Taming error handling in snapcraft

niemeyer · February 6, 2018, 2:48am

Hey there,

Somewhat frequently I’m observing simple errors in snapcraft bubbling up as a large traceback that makes it taste like an ugly crash, when it’s really just a minor annoyance.

For example, when removing and reinstalling a lxd from the ground up, I got this:

 $ snapcraft cleanbuild
Creating snapcraft-gladly-vital-filly
error: Failed container creation:
 - https://cloud-images.ubuntu.com/releases: No storage pool found. Please create a new storage pool.
Traceback (most recent call last):
  File "/usr/bin/snapcraft", line 9, in <module>
    load_entry_point('snapcraft==2.35', 'console_scripts', 'snapcraft')()
  File "/usr/lib/python3/dist-packages/pkg_resources/__init__.py", line 542, in load_entry_point
    return get_distribution(dist).load_entry_point(group, name)
  File "/usr/lib/python3/dist-packages/pkg_resources/__init__.py", line 2569, in load_entry_point
    return ep.load()
  File "/usr/lib/python3/dist-packages/pkg_resources/__init__.py", line 2229, in load
    return self.resolve()
  File "/usr/lib/python3/dist-packages/pkg_resources/__init__.py", line 2235, in resolve
    module = __import__(self.module_name, fromlist=['__name__'], level=0)
  File "/usr/lib/python3/dist-packages/snapcraft/cli/__main__.py", line 19, in <module>
    run(prog_name='snapcraft')
  File "/usr/lib/python3/dist-packages/click/core.py", line 716, in __call__
    return self.main(*args, **kwargs)
  File "/usr/lib/python3/dist-packages/click/core.py", line 696, in main
    rv = self.invoke(ctx)
  File "/usr/lib/python3/dist-packages/click/core.py", line 1060, in invoke
    return _process_result(sub_ctx.command.invoke(sub_ctx))
  File "/usr/lib/python3/dist-packages/click/core.py", line 889, in invoke
    return ctx.invoke(self.callback, **ctx.params)
  File "/usr/lib/python3/dist-packages/click/core.py", line 534, in invoke
    return callback(*args, **kwargs)
  File "/usr/lib/python3/dist-packages/snapcraft/cli/lifecycle.py", line 219, in cleanbuild
    lifecycle.cleanbuild(project_options, remote)
  File "/usr/lib/python3/dist-packages/snapcraft/internal/lifecycle/_containers.py", line 66, in cleanbuild
    metadata=config.get_metadata(), remote=remote).execute()
  File "/usr/lib/python3/dist-packages/snapcraft/internal/lxd/_containerbuild.py", line 178, in execute
    with self._container_running():
  File "/usr/lib/python3.5/contextlib.py", line 59, in __enter__
    return next(self.gen)
  File "/usr/lib/python3/dist-packages/snapcraft/internal/lxd/_containerbuild.py", line 95, in _container_running
    with self._ensure_started():
  File "/usr/lib/python3.5/contextlib.py", line 59, in __enter__
    return next(self.gen)
  File "/usr/lib/python3/dist-packages/snapcraft/internal/lxd/_containerbuild.py", line 112, in _ensure_started
    self._ensure_container()
  File "/usr/lib/python3/dist-packages/snapcraft/internal/lxd/_cleanbuilder.py", line 39, in _ensure_container
    'lxc', 'launch', '-e', self._image, self._container_name])
  File "/usr/lib/python3.5/subprocess.py", line 581, in check_call
    raise CalledProcessError(retcode, cmd)
subprocess.CalledProcessError: Command '['lxc', 'launch', '-e', 'ubuntu:xenial/amd64', 'local:snapcraft-gladly-vital-filly']' returned non-zero exit status 1

That’s a pretty straightforward error. All I needed was the three clean lines from lxc at the top to tell what to do. All the rest is eye-opening noise. And that’s just one example. I see other similar crashes relatively frequently.

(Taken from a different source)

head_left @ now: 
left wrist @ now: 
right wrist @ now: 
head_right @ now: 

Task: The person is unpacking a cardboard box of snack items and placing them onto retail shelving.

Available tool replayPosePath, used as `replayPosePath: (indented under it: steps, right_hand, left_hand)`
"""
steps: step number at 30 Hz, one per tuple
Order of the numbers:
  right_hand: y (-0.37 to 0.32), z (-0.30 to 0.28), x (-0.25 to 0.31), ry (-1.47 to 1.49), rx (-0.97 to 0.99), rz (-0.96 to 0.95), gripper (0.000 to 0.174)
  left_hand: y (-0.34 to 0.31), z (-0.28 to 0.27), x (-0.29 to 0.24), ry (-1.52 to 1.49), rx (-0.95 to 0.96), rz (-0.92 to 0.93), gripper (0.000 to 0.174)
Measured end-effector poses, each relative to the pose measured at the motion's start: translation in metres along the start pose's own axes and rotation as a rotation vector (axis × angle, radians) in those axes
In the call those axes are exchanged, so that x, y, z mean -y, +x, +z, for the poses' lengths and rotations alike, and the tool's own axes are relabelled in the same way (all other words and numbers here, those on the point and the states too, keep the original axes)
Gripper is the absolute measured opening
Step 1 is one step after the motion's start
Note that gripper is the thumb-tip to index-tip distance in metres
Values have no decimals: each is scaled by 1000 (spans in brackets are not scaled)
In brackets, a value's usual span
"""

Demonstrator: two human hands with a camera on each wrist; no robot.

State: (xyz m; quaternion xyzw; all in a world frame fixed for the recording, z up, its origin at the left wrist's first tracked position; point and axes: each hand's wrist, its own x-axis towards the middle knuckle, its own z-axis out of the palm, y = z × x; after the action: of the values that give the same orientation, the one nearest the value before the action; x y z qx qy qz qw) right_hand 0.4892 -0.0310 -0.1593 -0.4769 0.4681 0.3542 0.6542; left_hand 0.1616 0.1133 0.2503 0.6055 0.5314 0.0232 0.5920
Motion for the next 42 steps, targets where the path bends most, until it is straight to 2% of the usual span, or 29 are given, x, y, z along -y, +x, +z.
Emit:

Might be worthwhile to drive into the error handling logic, and try to make it more precise about when to display a fat panic, versus a nice little error message.

niemeyer · February 6, 2018, 5:20pm

One more from @popey today in bug #1747715.

I suspect these fat tracebacks are pretty usual indeed.

popey · February 6, 2018, 5:33pm

Yours is bug 1740265 “Stack trace makes it hard to discern real errors”

lucyllewy · February 8, 2018, 3:46pm

I’ve been banging this drum for what seems like months. Is anyone actually working to reduce these in any way?!

niemeyer · February 8, 2018, 3:53pm

I think there’s just a bit too much contemplation regarding the UX polishing in Snapcraft. When it works, it’s great, but there are still some rough edges that we need to polish further so it feels solid. We’ll definitely work on this.

sergiusens · February 13, 2018, 3:23pm

We are working on this; all these errors used to be really opaque and confusing, we’ve decided that we will let exceptions we don’t really handle well through as in most cases they were hiding the actual root cause where the message wasn’t really clear. I am sorry for the inconvenience, but many times people were more frustrated by opaque error messages than an exception. The case you show though is quite obviously not the case where this would happen.

@kalikiana can you please fix this one and cover all the bugs you know of related to containers?

kalikiana · February 13, 2018, 3:58pm

This was fixed in 2.38 - and I confirmed it shows a clean error, with a message pointing at online docs for LXD, in this same case.

niemeyer · February 13, 2018, 4:27pm

@sergiusens Both opaque error messages and gigantic tracebacks that come with an opaque error message feel pretty bad in terms of user experience. It feels to the user as lack of care. Just consider it for a moment: the error above was reasonable. What you are saying is “Because we don’t know for sure, here is a massive traceback just in case!”.

If this is happening all the time and coming from third-party code, you can grab the traceback, find the origin of the error, and present a nice message saying which subsystem presented the error. The traceback may be logged so you can always find more about it when desired.

Then it’s your message, and it can read nicely, polished. That’d be better than waiting until people report every single possible traceback that Python and all third-party packages can possibly ever report.

sergiusens · February 13, 2018, 5:28pm

I think we are on the same page here. We ran through a design session during the snapcraft summit a week ago and have a polished plan to fix it. It just needs doing.

niemeyer · February 21, 2018, 10:44am

Any timelines for that? This issue affects the user experience and perception with snapcraft across the board, so would be nice to not delay it much further.

sergiusens · February 27, 2018, 12:01pm

2.39.2 has most issues solved, 2.40 (next release) will avoid the stack traces completely (unless requested by the user) and 2.41 (tentatively) will include a new error experience we are still designing (whiteboard mode still, we can brainstorm next week and summarize here afterwards).